Settore di Attività Nazionale

Discipline Orientali

La pratica del Taiji Quan

E’ sempre più frequente vedere, anche all’interno di parchi pubblici, persone che praticano una sorta di ginnastica lieve, dando l’impressione di danzare o nuotare nell’aria.
In realtà si tratta di un’antichissima pratica corporea energetica e mentale d’origine orientale: il taiji quan.
Difficile da definire e confinare entro ambiti circoscritti, il taiji quan, pur rientrando nelle arti marziali cinesi, ha le sue applicazioni in svariati campi: dalla ricerca del benessere alla coltivazione del sé, alla capacità di relazionarsi con se stessi e gli altri, alla difesa personale.
Chi assiste ad una seduta d’allenamento avrà sicuramente modo di notare le innumerevoli ripetizioni di gesti e movimenti che nel taiji quan diventano sensazioni ed efficacia. Man mano che si progredisce nella pratica, le percezioni si acuiscono ed il movimento stesso diventa più esigente.
Solamente una ripetizione paziente e costante conferisce qualità ad un gesto e movimento specifico ed esso si allontana quanto più uno vi si avvicina: allentare le tensioni, sbloccare le articolazioni, stabilizzare le posizioni, regolare il respiro.
L’abilità tecnica si affina e fa apparire facili i compiti più difficili: sviluppare la forza senza contrarre i muscoli, tirare e spingere contemporaneamente, connettere la parte alta del corpo e la testa mentre si allunga verso l’alto con i piedi che affondano nel terreno.
La consapevolezza della percezione e del gesto aiuta a salire sulla vetta del taiji quan. E la prospettiva cambia ogni volta che si pensa di padroneggiare l’arte, essa si trasforma in ricerca nuova e complessa.
L’attenzione posta nel praticare il taiji quan si espande alla vita quotidiana.
Il corpo sviluppa la capacità di ricercare il benessere autonomamente sfuggendo le rigidità muscolari e le posizioni scomode, dimostrando spesso come piccoli accorgimenti possono creare effetti importanti, ulteriori ragioni che consolidano la determinazione a progredire.
Il fluire della forma nel taiji quan diventa il fluire della nostra vita.

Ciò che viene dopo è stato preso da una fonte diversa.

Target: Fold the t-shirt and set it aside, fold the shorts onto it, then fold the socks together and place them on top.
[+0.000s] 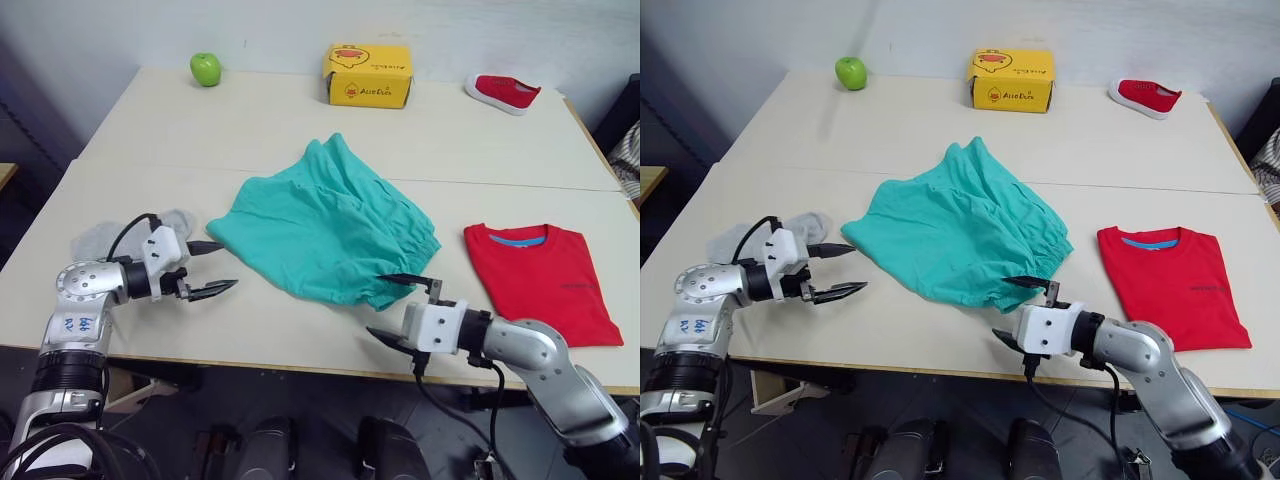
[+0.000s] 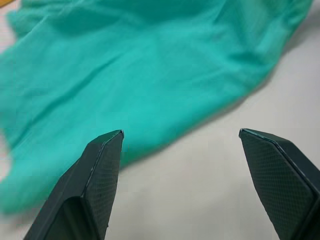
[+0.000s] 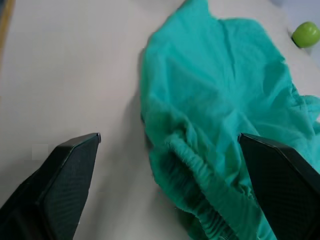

L’allenamento a progredire superando difficoltà ed ostacoli spinge a non fermarsi davanti alle sfide della vita, a superarle, ampliando la sensibilità verso il nostro corpo e, più in profondità, all’ascolto della parte più intima di noi stessi.
Una delle qualità più difficoltose da sviluppare nella pratica del taiji quan non è né la memorizzazione dei movimenti né la loro ripetizione, bensì ciò che apparentemente può sembrare facile: la lentezza.
Eppure comprendere e praticare la lentezza permette il pieno riconoscimento e ascolto del valore di ogni aspetto dell’azione: inizio, durata e fine.
La lentezza favorisce il rilassamento e la concentrazione sulle posizioni da assumere, regola un respiro addominale pacato che segue con naturalezza l’alternarsi dei movimenti del corpo, derivandone una grande precisione dei gesti.
Inoltre il movimento lento permette uno sviluppo della fisicità molto più accurato e soprattutto non traumatico.
Ma non bisogna cadere nell’errore di valutare il Taiji quan soffermandosi su questa caratteristica: la lentezza non è lo scopo della pratica ma imprescindibile al raggiungimento di determinati obiettivi, fra i quali l’allineamento di corpo mente ed energia che una pratica veloce non potrebbe controllare.